◆ TASK TO COMPLETE
For the string "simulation", report how many lines in the records below contain it, and nothing more.

START GIVEN DATA

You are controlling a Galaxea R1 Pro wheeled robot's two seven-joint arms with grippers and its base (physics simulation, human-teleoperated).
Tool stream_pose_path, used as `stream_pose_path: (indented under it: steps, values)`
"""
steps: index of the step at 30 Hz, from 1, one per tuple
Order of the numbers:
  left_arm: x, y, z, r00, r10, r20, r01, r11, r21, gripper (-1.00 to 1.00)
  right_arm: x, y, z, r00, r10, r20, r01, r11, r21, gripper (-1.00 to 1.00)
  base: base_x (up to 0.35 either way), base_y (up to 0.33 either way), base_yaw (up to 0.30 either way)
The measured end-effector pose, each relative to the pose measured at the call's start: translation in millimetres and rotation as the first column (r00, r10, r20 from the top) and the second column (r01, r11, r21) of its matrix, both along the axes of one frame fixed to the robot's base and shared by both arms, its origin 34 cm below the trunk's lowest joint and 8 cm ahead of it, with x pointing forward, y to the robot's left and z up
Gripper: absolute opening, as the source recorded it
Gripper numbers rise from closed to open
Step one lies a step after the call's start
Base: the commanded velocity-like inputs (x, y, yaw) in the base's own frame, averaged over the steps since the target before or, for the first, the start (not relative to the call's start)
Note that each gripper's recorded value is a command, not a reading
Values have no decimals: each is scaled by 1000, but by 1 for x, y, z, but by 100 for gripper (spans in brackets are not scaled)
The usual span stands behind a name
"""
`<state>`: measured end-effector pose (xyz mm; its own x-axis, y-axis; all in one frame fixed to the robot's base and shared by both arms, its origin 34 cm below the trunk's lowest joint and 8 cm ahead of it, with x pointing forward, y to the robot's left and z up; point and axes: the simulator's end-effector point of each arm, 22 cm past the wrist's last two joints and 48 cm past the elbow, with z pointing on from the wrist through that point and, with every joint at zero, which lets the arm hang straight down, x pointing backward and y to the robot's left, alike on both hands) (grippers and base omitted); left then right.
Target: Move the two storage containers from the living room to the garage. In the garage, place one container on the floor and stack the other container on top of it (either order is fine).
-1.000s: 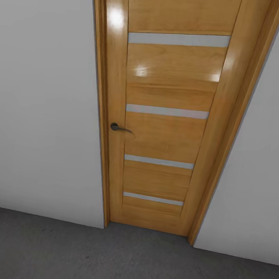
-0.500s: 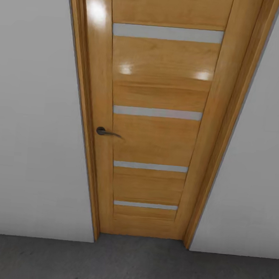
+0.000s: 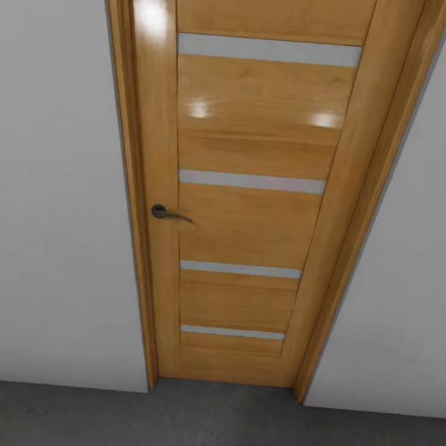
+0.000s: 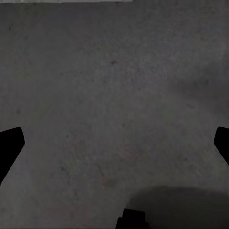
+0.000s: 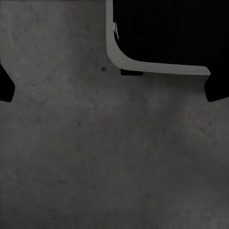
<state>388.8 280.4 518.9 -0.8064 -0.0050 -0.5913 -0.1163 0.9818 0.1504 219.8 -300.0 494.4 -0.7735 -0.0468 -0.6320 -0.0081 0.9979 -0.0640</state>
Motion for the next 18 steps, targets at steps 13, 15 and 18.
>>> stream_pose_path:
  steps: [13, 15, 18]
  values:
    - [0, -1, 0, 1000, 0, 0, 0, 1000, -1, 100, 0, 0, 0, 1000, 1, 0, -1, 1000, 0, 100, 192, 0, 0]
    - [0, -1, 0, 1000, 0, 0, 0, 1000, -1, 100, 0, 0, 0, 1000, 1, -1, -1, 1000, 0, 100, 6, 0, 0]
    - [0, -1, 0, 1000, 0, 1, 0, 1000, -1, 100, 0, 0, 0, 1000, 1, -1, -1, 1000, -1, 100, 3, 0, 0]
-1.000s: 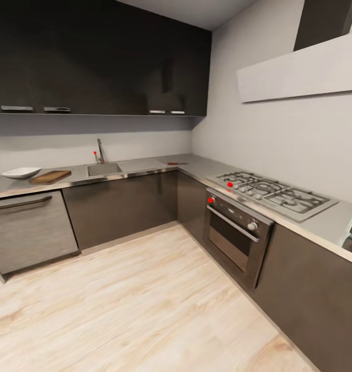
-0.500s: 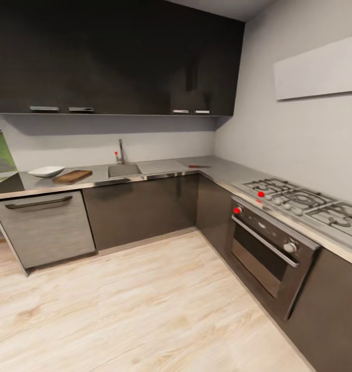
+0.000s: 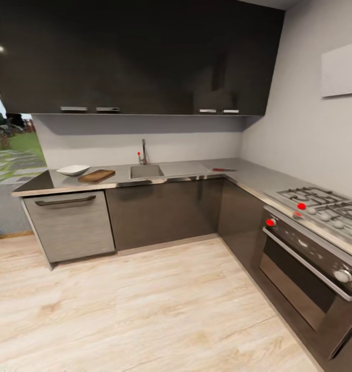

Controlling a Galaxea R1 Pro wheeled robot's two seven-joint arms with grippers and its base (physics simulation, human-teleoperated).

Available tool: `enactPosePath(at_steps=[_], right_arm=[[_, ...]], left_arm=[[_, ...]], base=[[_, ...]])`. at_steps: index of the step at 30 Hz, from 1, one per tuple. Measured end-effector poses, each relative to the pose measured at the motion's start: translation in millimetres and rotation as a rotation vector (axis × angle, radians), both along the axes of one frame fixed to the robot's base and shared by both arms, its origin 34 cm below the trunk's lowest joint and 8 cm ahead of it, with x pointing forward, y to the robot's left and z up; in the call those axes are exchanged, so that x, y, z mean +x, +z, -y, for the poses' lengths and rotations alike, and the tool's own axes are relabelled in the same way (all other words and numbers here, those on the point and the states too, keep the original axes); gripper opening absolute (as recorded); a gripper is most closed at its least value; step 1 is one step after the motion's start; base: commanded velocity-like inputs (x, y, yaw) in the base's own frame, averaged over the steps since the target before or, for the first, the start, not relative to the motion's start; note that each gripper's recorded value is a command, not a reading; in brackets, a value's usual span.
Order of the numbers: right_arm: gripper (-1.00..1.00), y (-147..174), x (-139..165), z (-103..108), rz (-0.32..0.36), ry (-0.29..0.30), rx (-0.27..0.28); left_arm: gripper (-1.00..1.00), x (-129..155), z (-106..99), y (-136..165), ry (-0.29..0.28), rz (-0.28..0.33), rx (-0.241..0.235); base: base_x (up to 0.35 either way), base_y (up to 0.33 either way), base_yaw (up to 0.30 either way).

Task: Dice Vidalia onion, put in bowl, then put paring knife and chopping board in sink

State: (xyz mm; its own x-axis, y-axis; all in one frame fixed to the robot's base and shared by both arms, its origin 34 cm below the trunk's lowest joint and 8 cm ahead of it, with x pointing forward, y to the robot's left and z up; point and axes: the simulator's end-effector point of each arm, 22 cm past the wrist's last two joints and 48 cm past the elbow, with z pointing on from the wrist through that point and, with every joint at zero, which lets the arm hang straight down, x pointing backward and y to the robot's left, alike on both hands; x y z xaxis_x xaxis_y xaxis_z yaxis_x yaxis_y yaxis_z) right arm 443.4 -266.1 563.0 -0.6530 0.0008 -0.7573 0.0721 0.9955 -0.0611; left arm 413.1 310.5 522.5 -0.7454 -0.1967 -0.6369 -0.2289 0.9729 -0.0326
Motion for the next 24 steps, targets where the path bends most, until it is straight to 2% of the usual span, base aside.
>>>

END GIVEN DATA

◆ SOLVED PROBLEM
2